--- EXERCISE DESCRIPTION ---
Using the entries that follow, give only the number of lines with the word "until" in them.

Source data

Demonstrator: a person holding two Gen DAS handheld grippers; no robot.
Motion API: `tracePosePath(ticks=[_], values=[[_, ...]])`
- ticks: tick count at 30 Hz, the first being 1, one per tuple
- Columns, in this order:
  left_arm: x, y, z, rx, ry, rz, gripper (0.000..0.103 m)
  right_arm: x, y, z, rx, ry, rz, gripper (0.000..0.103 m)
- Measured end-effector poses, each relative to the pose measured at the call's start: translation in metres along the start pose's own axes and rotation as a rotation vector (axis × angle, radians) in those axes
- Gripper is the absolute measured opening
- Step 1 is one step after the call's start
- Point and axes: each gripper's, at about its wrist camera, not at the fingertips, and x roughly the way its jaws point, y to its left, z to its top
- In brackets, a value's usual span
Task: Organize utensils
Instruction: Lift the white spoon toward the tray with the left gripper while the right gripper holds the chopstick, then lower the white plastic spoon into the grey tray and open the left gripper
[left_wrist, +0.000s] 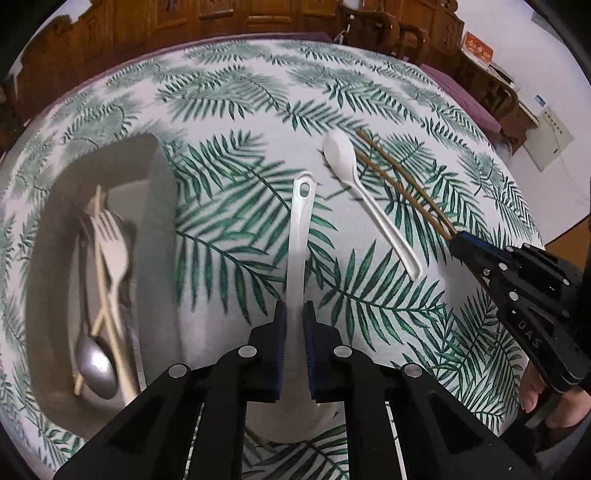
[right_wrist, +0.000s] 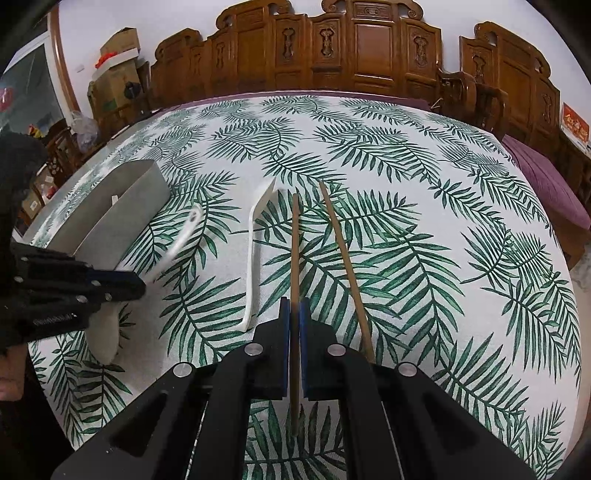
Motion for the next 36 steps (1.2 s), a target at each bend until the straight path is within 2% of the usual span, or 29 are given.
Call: tracePosePath(ticks=[11,17,27,36], values=[[-0.038,0.026,-0.004,0.04,-0.093,0.013,0.008,-0.006,0.018,0.014,0.0,-0.049,0.019,0.006],[-0.053,0.041,-0.004,0.029,-0.121,-0.038,0.008,-0.001,0.029,0.022,-0.012,-0.063,0.008,0.006],[-0.084,0.037,-0.007,0.044,-0.187,-0.113,0.008,-0.008,0.022,0.029,0.035,-0.116,-0.013,0.006],[-0.11,0.047,-0.004,0.05,-0.231,-0.061,0.008,-0.019,0.025,0.032,0.037,-0.156,-0.017,0.006]])
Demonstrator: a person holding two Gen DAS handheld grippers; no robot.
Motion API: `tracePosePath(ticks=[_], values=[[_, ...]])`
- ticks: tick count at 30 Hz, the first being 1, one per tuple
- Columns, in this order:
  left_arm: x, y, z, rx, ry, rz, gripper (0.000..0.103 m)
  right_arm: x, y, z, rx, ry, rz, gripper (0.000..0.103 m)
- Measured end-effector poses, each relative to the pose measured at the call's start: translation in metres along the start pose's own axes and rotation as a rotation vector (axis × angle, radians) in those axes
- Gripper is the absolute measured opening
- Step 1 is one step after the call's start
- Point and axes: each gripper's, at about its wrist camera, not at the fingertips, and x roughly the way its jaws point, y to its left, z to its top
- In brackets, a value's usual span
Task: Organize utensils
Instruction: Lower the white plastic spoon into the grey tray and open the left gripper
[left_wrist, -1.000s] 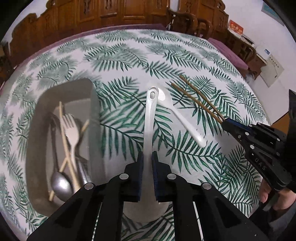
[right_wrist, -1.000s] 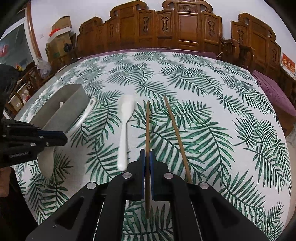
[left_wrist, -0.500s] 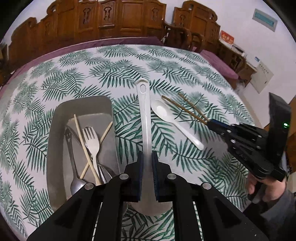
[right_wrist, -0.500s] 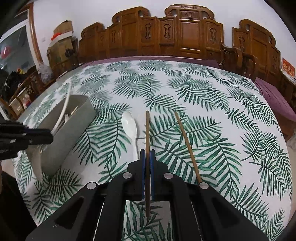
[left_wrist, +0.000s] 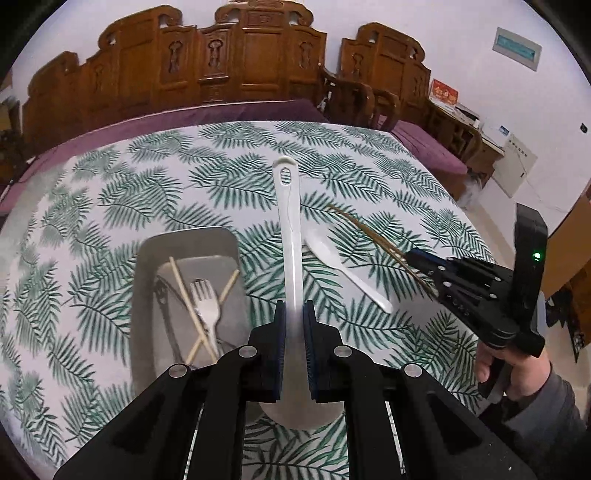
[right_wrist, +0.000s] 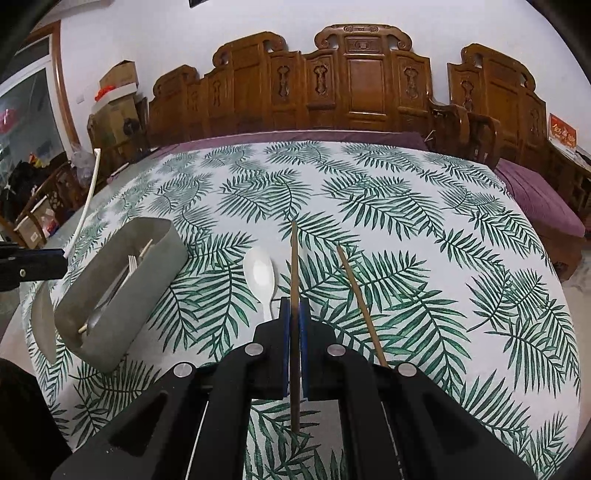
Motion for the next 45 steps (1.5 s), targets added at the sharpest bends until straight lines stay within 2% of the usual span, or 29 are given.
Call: tracePosePath(ticks=[7,14,20,33,37,45], values=[[0.001,0.028,-0.001,-0.021,0.005,0.053,0.008,-0.005,0.002,0.001,0.002,-0.016,0.003,0.006],[0.025,0.058,-0.013,-0.047,0.046,0.083,0.008,-0.004,0.004,0.001,-0.003,-0.015,-0.002,0.006],[0.045,0.066,-0.027,-0.033,0.064,0.104,0.008,-0.003,0.003,-0.001,-0.005,-0.009,-0.006,0.006],[0.067,0.081,-0.036,-0.076,0.102,0.065,0.008,-0.011,0.018,0.0,-0.037,-0.034,-0.014,0.006],[0.066,0.084,-0.037,-0.079,0.091,0.07,0.008,-0.011,0.024,0.0,-0.046,-0.038,-0.016,0.006],[0.037,0.093,-0.031,-0.071,0.016,0.082,0.021,-0.019,0.057,-0.003,-0.076,-0.05,0.01,0.006]])
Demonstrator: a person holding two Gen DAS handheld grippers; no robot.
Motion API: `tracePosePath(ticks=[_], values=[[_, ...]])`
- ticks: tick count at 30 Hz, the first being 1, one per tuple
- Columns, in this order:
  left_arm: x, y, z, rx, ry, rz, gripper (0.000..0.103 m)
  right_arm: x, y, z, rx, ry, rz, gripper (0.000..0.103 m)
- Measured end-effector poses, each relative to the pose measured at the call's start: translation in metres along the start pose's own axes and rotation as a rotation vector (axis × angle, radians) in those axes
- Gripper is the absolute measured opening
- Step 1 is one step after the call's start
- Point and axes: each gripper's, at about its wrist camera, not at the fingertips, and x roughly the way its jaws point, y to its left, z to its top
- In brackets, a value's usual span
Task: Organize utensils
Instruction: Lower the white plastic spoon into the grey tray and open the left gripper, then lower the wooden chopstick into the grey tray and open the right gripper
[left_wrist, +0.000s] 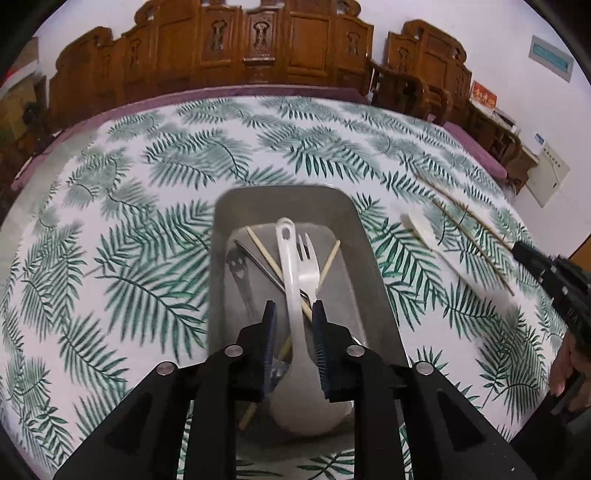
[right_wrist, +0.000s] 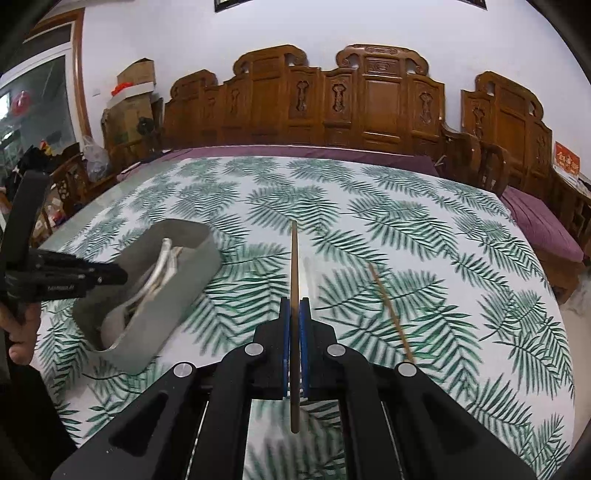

--- PROBLEM SOLUTION ---
2